RetryFilter: What to do with a failed host?

asked 2015-04-28 19:09:14 -0500

If I understand RetryFilter correctly, a host that once failed will be filtered out forever. Is that correct? If so, how can I convince the filter that the host is available again?

By the way, on my Juno installation on Centos 7 I find the following in the nova-scheduler.log:

Host [u'compute1', u'compute1'] fails.  Previously tried hosts: [[u'compute1', u'compute1']] host_passes /usr/lib/python2.7/site-packages/nova/scheduler/filters/

It's a bit unclear to me what that means. First it says that compute1 fails, then it says that it passes. Which of the two?

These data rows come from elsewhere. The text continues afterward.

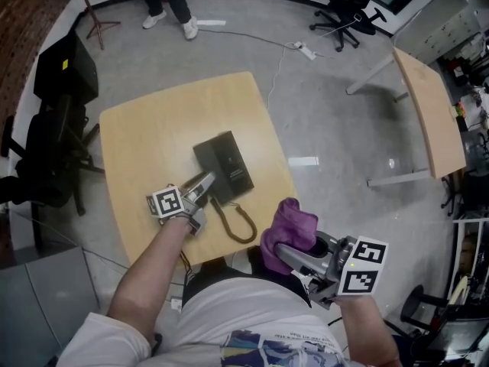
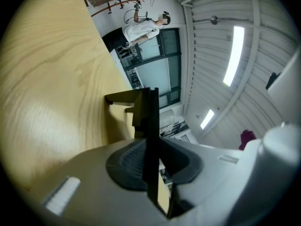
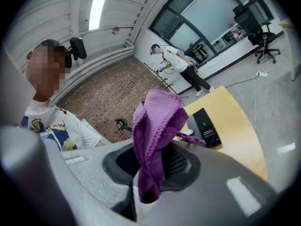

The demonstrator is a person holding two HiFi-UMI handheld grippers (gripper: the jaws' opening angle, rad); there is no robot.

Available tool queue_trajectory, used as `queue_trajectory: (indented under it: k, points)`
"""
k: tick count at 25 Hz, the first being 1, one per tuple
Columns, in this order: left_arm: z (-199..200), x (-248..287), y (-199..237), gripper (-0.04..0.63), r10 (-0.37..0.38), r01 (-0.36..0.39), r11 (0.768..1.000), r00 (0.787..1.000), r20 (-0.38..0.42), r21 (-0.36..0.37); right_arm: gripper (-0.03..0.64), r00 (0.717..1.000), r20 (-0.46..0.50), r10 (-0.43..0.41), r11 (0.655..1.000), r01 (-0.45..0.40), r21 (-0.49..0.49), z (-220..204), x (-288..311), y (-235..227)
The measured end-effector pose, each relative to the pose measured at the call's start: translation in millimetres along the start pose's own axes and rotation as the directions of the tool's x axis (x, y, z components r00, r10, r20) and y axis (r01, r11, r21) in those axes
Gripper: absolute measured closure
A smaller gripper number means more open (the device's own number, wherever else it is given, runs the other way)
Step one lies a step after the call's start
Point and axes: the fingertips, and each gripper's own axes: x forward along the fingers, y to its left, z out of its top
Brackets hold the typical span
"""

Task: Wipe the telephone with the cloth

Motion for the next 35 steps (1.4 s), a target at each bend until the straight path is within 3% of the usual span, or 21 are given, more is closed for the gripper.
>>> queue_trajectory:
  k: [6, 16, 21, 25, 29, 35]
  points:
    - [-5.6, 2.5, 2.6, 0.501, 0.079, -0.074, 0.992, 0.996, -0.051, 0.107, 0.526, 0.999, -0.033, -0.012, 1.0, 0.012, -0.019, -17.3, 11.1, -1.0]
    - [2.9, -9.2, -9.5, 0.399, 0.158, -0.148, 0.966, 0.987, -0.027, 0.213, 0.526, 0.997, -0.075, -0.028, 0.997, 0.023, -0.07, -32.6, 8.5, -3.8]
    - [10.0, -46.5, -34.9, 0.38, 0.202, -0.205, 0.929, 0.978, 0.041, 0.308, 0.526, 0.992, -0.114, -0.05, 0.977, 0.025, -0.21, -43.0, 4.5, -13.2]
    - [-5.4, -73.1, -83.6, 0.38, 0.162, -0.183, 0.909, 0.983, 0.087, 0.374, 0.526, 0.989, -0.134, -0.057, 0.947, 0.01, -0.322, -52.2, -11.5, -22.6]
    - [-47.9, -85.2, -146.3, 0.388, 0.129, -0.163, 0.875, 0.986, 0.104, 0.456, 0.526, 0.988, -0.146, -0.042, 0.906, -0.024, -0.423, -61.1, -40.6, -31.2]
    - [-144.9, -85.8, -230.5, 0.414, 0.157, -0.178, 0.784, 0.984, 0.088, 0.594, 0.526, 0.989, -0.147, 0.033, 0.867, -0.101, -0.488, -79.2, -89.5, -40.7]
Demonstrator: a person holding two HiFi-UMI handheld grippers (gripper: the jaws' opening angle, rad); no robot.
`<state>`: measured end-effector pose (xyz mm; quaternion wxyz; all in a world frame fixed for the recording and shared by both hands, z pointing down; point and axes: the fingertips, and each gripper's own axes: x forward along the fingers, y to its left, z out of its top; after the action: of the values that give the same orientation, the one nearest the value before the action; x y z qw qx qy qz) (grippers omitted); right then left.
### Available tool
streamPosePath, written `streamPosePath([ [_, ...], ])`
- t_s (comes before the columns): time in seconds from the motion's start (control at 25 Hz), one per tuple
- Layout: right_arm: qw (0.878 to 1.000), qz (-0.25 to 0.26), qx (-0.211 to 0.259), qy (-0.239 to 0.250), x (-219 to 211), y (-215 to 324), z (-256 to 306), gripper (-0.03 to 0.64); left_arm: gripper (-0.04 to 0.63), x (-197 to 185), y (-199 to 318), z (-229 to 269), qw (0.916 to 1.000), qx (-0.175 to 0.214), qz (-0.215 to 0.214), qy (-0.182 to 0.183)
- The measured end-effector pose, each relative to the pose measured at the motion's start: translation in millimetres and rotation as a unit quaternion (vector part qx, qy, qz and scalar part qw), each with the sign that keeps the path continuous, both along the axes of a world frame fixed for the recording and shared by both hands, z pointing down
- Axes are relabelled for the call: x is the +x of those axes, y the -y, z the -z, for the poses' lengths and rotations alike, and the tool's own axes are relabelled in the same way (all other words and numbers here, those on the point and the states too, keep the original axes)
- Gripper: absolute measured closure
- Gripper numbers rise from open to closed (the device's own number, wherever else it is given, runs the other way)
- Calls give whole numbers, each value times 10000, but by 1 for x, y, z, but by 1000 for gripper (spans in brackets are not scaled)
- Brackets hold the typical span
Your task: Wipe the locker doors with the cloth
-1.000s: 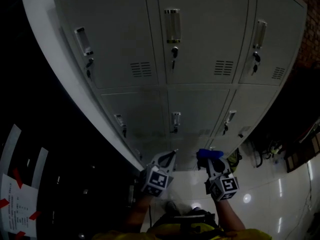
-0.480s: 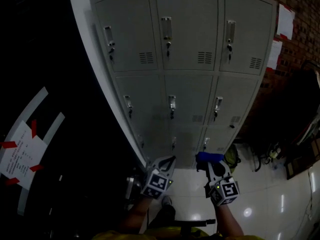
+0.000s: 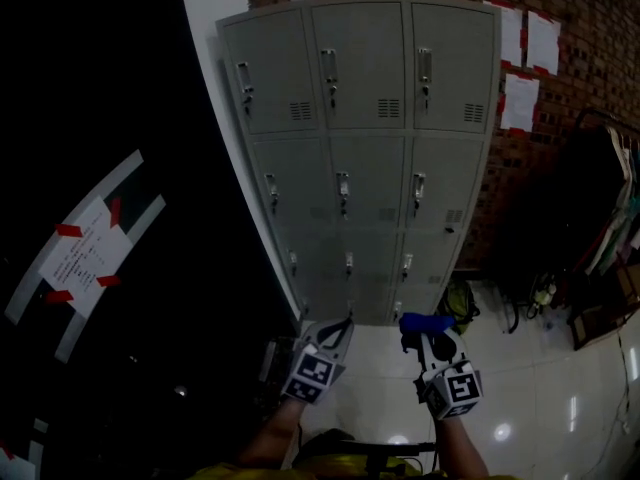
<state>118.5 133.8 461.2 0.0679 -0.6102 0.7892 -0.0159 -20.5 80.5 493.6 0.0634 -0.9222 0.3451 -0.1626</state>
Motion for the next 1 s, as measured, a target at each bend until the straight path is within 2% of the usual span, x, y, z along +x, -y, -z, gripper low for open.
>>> streamPosePath([
  [0.24,9998,-208,-66,43,-27,-59,7,552,594,-11,-58,15,9994,102,-326,43],
  [0.48,9997,-151,-176,114,-81,-100,9,552,593,-66,-92,20,9995,165,-250,29],
  [0.6,9992,-136,-299,215,-102,-119,1,552,594,-87,-108,10,9997,27,-234,35],
  [1.0,9977,-437,-408,330,-115,-151,-14,552,593,-106,-141,-9,9990,-35,-433,69],
])
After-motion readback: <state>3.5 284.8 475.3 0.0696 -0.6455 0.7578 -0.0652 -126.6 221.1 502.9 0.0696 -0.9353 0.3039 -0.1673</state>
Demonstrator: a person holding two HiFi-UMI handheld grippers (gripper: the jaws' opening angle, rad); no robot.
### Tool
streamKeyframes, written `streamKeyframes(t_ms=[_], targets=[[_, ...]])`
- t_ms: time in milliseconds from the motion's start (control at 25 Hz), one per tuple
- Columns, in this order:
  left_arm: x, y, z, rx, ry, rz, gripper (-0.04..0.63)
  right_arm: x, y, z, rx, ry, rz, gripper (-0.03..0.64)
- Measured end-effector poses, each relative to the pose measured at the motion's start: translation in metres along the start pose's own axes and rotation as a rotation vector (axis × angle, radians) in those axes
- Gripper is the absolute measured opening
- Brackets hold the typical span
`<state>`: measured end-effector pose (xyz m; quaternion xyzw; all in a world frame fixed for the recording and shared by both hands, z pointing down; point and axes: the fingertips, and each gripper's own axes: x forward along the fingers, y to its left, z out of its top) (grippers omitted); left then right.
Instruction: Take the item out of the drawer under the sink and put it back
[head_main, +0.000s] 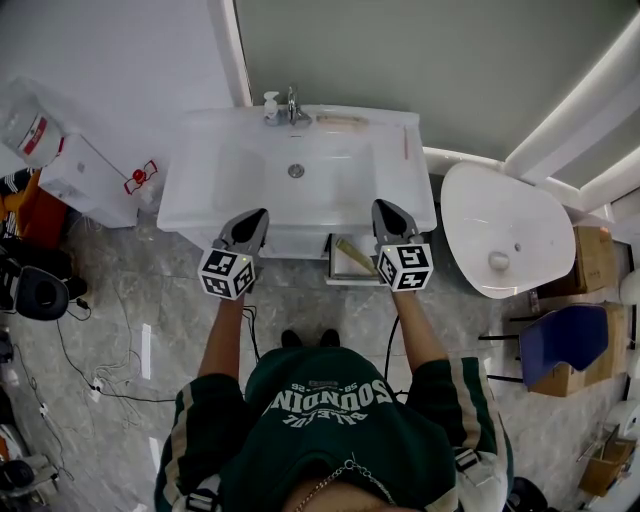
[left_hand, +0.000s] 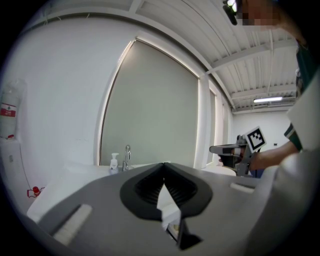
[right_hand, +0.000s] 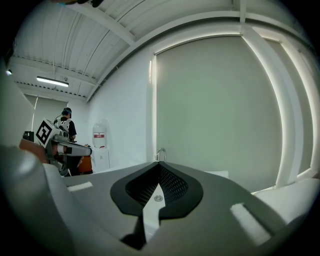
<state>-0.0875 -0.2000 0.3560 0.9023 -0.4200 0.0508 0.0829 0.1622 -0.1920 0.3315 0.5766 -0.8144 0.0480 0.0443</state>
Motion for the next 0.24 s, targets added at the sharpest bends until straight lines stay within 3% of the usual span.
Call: streamKeyframes(t_ms=[240], targets=[[-0.0026,0.0016,-0.0024,-0.019,-0.003,0.001,0.049,0.0014,0.0058,-0.0010,-0.004,-0.001,0.009,0.002]])
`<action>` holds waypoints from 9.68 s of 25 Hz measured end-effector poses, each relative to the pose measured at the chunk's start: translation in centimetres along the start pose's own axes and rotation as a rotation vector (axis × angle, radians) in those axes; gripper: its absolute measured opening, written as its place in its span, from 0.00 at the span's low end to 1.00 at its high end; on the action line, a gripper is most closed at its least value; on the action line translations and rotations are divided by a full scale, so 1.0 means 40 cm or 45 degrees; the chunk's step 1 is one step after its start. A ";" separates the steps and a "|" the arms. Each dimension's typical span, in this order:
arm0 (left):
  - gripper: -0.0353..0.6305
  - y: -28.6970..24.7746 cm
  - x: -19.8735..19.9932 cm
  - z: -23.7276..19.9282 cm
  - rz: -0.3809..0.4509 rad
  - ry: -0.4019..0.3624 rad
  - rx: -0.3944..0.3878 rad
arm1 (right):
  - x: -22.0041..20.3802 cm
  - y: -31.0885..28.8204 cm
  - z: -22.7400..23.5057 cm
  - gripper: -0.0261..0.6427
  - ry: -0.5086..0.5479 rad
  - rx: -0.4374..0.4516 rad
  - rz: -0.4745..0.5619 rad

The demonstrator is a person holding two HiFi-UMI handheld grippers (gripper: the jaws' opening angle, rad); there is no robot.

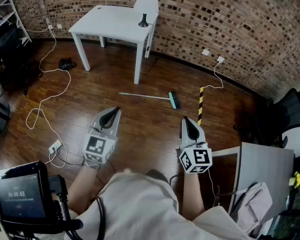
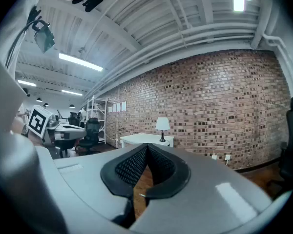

answered 2017-11-14 23:11:50 -0500

Sam Song gravatar image

The log doesn't mean compute1 has ever passed but just tried and failed. I have the same problem as yours. Do you find out how to convince the filter the the host is available again?

Today I know more than 2.5 years ago. It works as follows: compute1 was selected by scheduler, instance launch on compute1 failed, scheduler tries again but this time RetryFilter excludes compute1 to avoid endless loops.

At the next instance launch, compute1 is again included in the list.

Bernd Bausch gravatar imageBernd Bausch ( 2017-11-21 17:59:09 -0500 )edit

answered 2015-04-29 00:54:44 -0500

dbaxps gravatar image

updated 2015-04-29 00:55:55 -0500

It might be Nova reaction on KVM/Libvirt failure to start instance on Compute Node.

1. Check `nova hypervisor-list`  contains compute node names 
2. Check openstcak-nova-compute is up and running on Compute nodes
3. Check instances logs under /var/log/libvirt/qemu ( or /var/log/libvirt/libxl case of Xen)

Via my experience with nova libvirt-xen driver real errors to troubleshoot came from libvirtd daemon on Compute node. Nova just reported "unable schedule instance"